- Description of the task
Apart from the pictures, return every line of the listing exactly.
─── Dataset content
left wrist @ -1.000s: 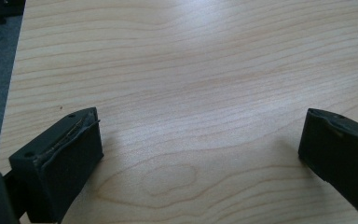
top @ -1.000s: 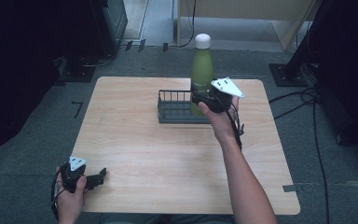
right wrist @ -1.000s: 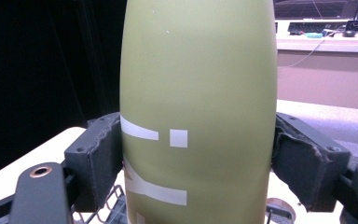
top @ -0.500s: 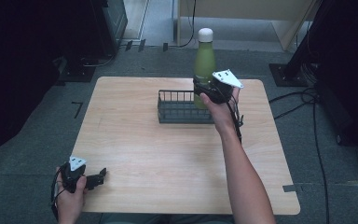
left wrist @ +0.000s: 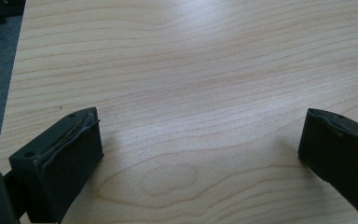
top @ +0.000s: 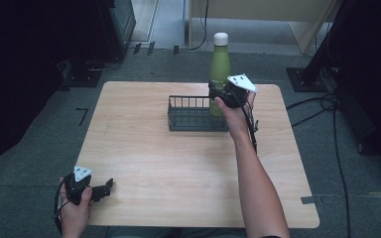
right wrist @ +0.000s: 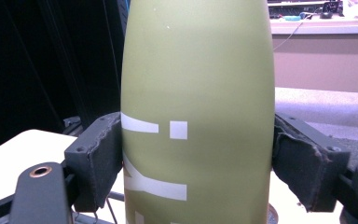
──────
- Answer to this task
left wrist @ -1.000s: 
top @ -1.000s: 
right wrist @ -1.000s: 
top @ -0.500s: 
left wrist @ +0.000s: 
top @ +0.000s: 
right wrist @ +0.000s: 

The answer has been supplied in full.